(PROBLEM DETAILS) Your task is to restate the data word for word.
BEGIN DATA EXCERPT
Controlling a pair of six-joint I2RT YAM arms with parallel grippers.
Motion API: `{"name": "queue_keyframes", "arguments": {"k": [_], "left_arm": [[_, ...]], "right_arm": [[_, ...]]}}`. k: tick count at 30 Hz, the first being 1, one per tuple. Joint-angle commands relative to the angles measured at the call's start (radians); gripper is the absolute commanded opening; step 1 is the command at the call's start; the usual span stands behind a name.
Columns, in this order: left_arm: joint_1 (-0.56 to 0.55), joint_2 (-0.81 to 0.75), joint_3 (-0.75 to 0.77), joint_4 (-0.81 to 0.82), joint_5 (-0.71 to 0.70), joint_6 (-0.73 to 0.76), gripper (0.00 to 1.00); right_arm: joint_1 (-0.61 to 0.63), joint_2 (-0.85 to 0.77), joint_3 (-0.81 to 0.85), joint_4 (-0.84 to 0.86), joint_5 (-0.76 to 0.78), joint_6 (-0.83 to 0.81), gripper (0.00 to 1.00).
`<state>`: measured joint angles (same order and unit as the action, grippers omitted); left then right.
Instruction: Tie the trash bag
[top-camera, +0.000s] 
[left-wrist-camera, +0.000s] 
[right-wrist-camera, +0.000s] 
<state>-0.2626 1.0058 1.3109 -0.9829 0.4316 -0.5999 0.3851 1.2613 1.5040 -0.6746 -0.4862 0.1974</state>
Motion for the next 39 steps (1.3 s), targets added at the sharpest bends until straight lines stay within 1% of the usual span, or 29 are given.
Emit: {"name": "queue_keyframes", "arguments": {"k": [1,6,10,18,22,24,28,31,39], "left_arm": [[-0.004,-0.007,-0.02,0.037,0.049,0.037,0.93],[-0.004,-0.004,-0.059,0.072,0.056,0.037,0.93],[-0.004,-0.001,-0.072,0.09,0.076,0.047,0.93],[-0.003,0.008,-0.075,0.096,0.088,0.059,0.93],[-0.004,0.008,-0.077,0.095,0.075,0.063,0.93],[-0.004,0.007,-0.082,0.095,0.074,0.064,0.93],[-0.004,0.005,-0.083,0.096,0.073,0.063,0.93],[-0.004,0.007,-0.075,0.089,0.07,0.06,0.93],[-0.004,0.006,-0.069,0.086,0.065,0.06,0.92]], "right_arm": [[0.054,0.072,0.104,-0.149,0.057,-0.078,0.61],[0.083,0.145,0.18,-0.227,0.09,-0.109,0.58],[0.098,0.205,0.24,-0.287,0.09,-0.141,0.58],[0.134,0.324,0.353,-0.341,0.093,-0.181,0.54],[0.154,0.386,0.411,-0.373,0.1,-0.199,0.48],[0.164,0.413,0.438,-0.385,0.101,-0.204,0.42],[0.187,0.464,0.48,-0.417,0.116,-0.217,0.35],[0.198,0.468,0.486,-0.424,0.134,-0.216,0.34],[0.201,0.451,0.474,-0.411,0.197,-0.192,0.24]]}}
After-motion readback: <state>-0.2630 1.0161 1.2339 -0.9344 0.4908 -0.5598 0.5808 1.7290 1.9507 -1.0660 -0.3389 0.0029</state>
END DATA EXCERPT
(WRITTEN ANSWER)
Controlling a pair of six-joint I2RT YAM arms with parallel grippers.
Motion API: `{"name": "queue_keyframes", "arguments": {"k": [_], "left_arm": [[_, ...]], "right_arm": [[_, ...]]}}`. k: tick count at 30 Hz, the first being 1, one per tuple. Joint-angle commands relative to the angles measured at the call's start (radians); gripper is the absolute commanded opening; step 1 is the command at the call's start; the usual span stands behind a name.
Columns, in this order: left_arm: joint_1 (-0.56 to 0.55), joint_2 (-0.81 to 0.75), joint_3 (-0.75 to 0.77), joint_4 (-0.81 to 0.82), joint_5 (-0.71 to 0.70), joint_6 (-0.73 to 0.76), gripper (0.00 to 1.00); right_arm: joint_1 (-0.61 to 0.63), joint_2 (-0.85 to 0.77), joint_3 (-0.81 to 0.85), joint_4 (-0.84 to 0.86), joint_5 (-0.76 to 0.78), joint_6 (-0.83 to 0.81), gripper (0.00 to 1.00).
`<state>`: measured joint angles (same order and unit as the action, grippers omitted); left then right.
Instruction: Tie the trash bag
[top-camera, +0.000s] 
[left-wrist-camera, +0.000s] 
[right-wrist-camera, +0.000s] 
<state>-0.2626 1.0058 1.3109 -0.9829 0.4316 -0.5999 0.3851 1.2613 1.5040 -0.6746 -0.4862 0.1974</state>
Motion for the next 39 steps (1.3 s), targets added at the sharpest bends until straight lines stay within 1% of the usual span, or 29 are given.
Emit: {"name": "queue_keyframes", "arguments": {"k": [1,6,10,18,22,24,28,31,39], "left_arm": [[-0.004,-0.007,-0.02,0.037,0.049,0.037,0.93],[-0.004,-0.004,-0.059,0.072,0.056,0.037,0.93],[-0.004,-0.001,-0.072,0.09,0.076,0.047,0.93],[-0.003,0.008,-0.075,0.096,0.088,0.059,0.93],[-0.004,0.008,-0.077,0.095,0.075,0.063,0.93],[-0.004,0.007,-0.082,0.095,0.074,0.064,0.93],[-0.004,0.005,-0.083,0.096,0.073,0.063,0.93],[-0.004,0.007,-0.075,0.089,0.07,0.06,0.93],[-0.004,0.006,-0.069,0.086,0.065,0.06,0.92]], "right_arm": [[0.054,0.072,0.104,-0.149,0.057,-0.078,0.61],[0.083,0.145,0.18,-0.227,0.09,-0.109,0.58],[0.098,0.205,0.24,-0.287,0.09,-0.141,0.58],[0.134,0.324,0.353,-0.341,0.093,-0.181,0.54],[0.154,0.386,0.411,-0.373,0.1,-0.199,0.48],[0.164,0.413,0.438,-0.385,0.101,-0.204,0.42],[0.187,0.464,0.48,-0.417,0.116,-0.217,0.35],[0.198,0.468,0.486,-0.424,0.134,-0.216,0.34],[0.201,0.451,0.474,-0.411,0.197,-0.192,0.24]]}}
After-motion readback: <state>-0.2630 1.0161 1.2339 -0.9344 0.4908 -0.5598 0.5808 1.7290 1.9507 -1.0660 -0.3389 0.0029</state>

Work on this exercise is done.